Copy the records below word for word, leaving out nothing.
####
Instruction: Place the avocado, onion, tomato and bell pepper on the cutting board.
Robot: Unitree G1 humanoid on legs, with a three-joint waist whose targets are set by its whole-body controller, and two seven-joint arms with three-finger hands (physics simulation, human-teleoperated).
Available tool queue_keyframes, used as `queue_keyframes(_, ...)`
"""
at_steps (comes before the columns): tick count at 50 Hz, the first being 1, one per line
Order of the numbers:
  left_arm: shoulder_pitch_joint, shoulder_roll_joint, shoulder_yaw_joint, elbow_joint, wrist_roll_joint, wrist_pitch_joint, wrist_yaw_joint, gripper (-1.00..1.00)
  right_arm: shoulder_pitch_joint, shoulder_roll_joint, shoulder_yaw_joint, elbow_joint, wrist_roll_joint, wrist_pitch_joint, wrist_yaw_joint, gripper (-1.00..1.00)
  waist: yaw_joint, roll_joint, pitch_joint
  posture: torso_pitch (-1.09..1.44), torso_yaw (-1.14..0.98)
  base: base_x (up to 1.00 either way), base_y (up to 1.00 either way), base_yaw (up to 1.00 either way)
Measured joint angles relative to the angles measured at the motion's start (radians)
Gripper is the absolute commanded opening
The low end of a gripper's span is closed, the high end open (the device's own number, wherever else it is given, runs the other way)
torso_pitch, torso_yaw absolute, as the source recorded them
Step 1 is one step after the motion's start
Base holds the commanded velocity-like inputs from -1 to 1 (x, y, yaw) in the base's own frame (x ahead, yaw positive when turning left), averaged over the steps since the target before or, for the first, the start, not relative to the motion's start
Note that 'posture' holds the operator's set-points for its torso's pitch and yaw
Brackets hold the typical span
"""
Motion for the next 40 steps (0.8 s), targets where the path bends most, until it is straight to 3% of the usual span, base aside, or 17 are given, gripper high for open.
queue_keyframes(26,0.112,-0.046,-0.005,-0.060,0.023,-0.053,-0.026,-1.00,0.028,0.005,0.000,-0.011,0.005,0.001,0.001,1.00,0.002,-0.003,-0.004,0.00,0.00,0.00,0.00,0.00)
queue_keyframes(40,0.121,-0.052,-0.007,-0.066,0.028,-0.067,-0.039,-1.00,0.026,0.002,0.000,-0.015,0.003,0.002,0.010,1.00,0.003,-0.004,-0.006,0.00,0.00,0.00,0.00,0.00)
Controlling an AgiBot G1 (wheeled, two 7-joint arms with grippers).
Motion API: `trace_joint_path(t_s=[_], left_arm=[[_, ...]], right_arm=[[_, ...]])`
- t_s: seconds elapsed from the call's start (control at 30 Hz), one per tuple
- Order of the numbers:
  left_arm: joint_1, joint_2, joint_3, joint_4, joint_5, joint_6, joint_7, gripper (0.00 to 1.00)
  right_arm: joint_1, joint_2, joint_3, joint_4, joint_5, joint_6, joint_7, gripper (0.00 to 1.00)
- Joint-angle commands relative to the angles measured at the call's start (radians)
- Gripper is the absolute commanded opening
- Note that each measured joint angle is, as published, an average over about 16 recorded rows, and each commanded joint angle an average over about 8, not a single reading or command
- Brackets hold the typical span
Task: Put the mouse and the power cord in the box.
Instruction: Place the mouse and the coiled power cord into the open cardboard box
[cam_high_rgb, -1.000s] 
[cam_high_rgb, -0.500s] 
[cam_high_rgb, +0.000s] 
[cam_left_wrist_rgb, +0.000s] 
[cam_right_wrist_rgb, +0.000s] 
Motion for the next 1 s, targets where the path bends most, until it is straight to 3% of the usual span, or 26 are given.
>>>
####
Solution to this task:
Instruction: Place the avocado, onion, tomato and bell pepper on the cutting board.
Robot: Unitree G1 humanoid on legs, with a three-joint waist whose targets are set by its whole-body controller, and two seven-joint arms with three-finger hands (physics simulation, human-teleoperated).
Available tool queue_keyframes, used as `queue_keyframes(_, ...)`
"""
at_steps (comes before the columns): tick count at 50 Hz, the first being 1, one per line
Order of the numbers:
  left_arm: shoulder_pitch_joint, shoulder_roll_joint, shoulder_yaw_joint, elbow_joint, wrist_roll_joint, wrist_pitch_joint, wrist_yaw_joint, gripper (-1.00..1.00)
  right_arm: shoulder_pitch_joint, shoulder_roll_joint, shoulder_yaw_joint, elbow_joint, wrist_roll_joint, wrist_pitch_joint, wrist_yaw_joint, gripper (-1.00..1.00)
  waist: yaw_joint, roll_joint, pitch_joint
  posture: torso_pitch (-1.09..1.44), torso_yaw (-1.14..0.98)
  base: base_x (up to 1.00 either way), base_y (up to 1.00 either way), base_yaw (up to 1.00 either way)
Measured joint angles relative to the angles measured at the motion's start (radians)
Gripper is the absolute commanded opening
The low end of a gripper's span is closed, the high end open (the device's own number, wherever else it is given, runs the other way)
torso_pitch, torso_yaw absolute, as the source recorded them
Step 1 is one step after the motion's start
Base holds the commanded velocity-like inputs from -1 to 1 (x, y, yaw) in the base's own frame (x ahead, yaw positive when turning left), averaged over the steps since the target before or, for the first, the start, not relative to the motion's start
Note that 'posture' holds the operator's set-points for its torso's pitch and yaw
Brackets hold the typical span
"""
Motion for the next 40 steps (0.8 s), targets where the path bends most, until it is straight to 3% of the usual span, base aside, or 17 are given, gripper high for open.
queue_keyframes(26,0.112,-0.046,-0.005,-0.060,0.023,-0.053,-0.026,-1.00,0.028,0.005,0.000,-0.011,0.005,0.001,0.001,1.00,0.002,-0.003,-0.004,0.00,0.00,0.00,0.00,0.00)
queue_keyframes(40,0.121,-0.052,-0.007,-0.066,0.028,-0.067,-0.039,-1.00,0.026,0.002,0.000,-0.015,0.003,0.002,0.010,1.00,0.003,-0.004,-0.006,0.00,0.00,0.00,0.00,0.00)
Controlling an AgiBot G1 (wheeled, two 7-joint arms with grippers).
Motion API: `trace_joint_path(t_s=[_], left_arm=[[_, ...]], right_arm=[[_, ...]])`
- t_s: seconds elapsed from the call's start (control at 30 Hz), one per tuple
- Order of the numbers:
  left_arm: joint_1, joint_2, joint_3, joint_4, joint_5, joint_6, joint_7, gripper (0.00 to 1.00)
  right_arm: joint_1, joint_2, joint_3, joint_4, joint_5, joint_6, joint_7, gripper (0.00 to 1.00)
- Joint-angle commands relative to the angles measured at the call's start (radians)
- Gripper is the absolute commanded opening
- Note that each measured joint angle is, as published, an average over about 16 recorded rows, and each commanded joint angle an average over about 8, not a single reading or command
- Brackets hold the typical span
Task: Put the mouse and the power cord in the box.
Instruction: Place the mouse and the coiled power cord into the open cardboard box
[cam_high_rgb, -1.000s] 
[cam_high_rgb, -0.500s] 
[cam_high_rgb, +0.000s] 
[cam_left_wrist_rgb, +0.000s] 
[cam_right_wrist_rgb, +0.000s] 
Motion for the next 1 s, targets where the path bends most, until it is straight to 3% of the usual span, or 26 are given.
>>>

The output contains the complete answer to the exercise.